Once you start spending north of 5 million, you're getting into 10 million plus, and you're expanding beyond just 1 single channel. That's also an important note is that if you're spending now across both Meta and Google and you're perhaps diversifying into YouTube and OTT and it's starting to get fuzzy for you in terms of which channel is actually driving that lift, then you'll want to consider incrementality testing and you'll want to start to experiment and really kind of toe dip into this.
But at those levels, at let's say $5 million of spend, you're likely not needing a tool like this because you could get most of the way with some of these directional methods on, off and maybe even platform conversion lift studies through Meta, which often they might not tell you that they're there proactively and you may have to go ask them for it, but I would do that. Google has them, they're just not talking about it actively. You can imagine why from an incentive standpoint they might not want to put their revenue at risk, but those tools are there and they could probably get you most of the way in the early days.
Evan:
Sure. And that brings up another good point, which is as marketers think about adding incrementality into their measurement design system, what are the ways that incrementality can compliment or supplement existing methods that marketers might be using? For example, last click, click based attribution, MMM or other measurement techniques?
Olivia Kory:
I love this question because we don't claim to be kind of the one single source of truth, and there are some papers on how models really can't get close without experiments. So experiments are a critical component, but ultimately these teams, you need to be able to report day-to-day performance to the business and experiments won't do that. And so what we like to say is that you should be triangulating performance across platform-based attribution, experimentation and potentially an MMM if you're a certain size and you have a more complicated kind of omnichannel business.
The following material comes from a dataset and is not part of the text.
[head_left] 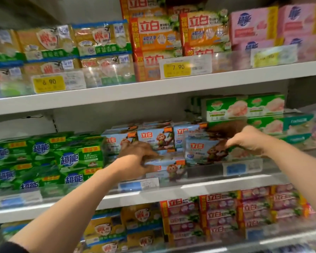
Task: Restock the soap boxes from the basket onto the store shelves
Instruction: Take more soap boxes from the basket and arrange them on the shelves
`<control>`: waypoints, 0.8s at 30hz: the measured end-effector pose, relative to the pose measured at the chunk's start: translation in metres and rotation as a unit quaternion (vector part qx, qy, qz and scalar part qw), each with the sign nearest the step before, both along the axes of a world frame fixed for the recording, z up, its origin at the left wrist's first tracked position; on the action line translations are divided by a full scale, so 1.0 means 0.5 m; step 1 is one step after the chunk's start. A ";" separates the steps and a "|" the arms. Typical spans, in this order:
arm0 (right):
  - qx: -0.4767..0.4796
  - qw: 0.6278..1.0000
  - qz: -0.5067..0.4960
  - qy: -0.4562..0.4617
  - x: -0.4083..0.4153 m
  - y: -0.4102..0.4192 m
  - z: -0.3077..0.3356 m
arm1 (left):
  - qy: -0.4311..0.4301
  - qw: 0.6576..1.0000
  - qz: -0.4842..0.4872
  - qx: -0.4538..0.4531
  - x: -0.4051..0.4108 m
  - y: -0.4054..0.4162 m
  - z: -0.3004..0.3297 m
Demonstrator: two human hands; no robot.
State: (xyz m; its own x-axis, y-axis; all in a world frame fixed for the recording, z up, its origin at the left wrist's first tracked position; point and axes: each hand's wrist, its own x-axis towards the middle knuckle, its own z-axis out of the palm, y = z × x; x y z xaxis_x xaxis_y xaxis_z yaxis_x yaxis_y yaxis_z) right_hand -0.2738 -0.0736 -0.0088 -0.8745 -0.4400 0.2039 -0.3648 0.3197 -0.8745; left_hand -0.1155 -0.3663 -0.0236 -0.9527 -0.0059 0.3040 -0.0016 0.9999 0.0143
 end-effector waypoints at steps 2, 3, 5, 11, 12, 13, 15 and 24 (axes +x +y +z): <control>-0.006 1.000 -0.015 -0.019 0.008 -0.005 -0.012 | 0.013 0.999 -0.026 0.042 0.006 -0.004 -0.007; -0.019 0.999 0.010 -0.027 0.002 -0.008 -0.020 | 0.026 0.997 -0.033 0.065 0.010 -0.006 -0.013; -0.055 0.996 0.056 -0.034 -0.001 -0.009 -0.041 | 0.056 0.992 -0.033 0.107 0.013 -0.011 -0.026; -0.092 0.989 0.113 0.003 -0.018 -0.002 -0.047 | 0.124 0.991 -0.027 0.040 0.027 0.003 -0.043; -0.097 0.988 0.122 0.006 -0.020 0.001 -0.044 | 0.130 0.991 -0.026 0.020 0.028 0.007 -0.039; -0.107 0.985 0.132 0.013 -0.019 0.002 -0.041 | 0.132 0.991 -0.025 0.011 0.028 0.010 -0.035; -0.119 0.984 0.133 0.014 -0.020 0.006 -0.037 | 0.118 0.992 -0.021 0.028 0.024 0.013 -0.024; -0.033 0.990 0.118 0.073 -0.006 0.042 0.006 | 0.045 0.991 0.004 0.124 -0.005 -0.006 0.019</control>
So a lot of our customers will run an experiment with us and let's just say they're running an experiment on Google, on search and they will see through a test that of the 100 conversions that Google reported in the platform attribution for the period of the tests, 50 of them were actually incremental. They were caused by the marketing and we've kind of filtered out the organics. Then they'll take that back and say, "Okay, my incrementality factor, my kind of adjusted CPA is 0.5 because 50 out of those 100 conversions were incremental." And that's how they're calibrating their platform attribution with experiments to actually report to the business on what happened yesterday. They'll say, "I'll take my platform reported conversions and cut that in half." So that's where teams are going and that's what I'd say is my recommendation on how to integrate these systems and these methods.
Evan:
That's a great tip. Once you figure out your incrementality factor, you can really apply it to your day-to-day measurement with the platform reported conversions. In fact, that's what I've seen on a variety of different clients specifically in the mobile app and gaming space where you run one of these tests maybe quarterly, maybe every six months, and then you have a dashboard basically that's pulling in all of your daily conversions and it's scaling it by whatever your incrementality factor is. So whether it's 0.5, 0.6, 0.4, whatever it happens to be, that gives you at least a reasonable degree of confidence of how many conversions you might've had over the course of the previous day or two.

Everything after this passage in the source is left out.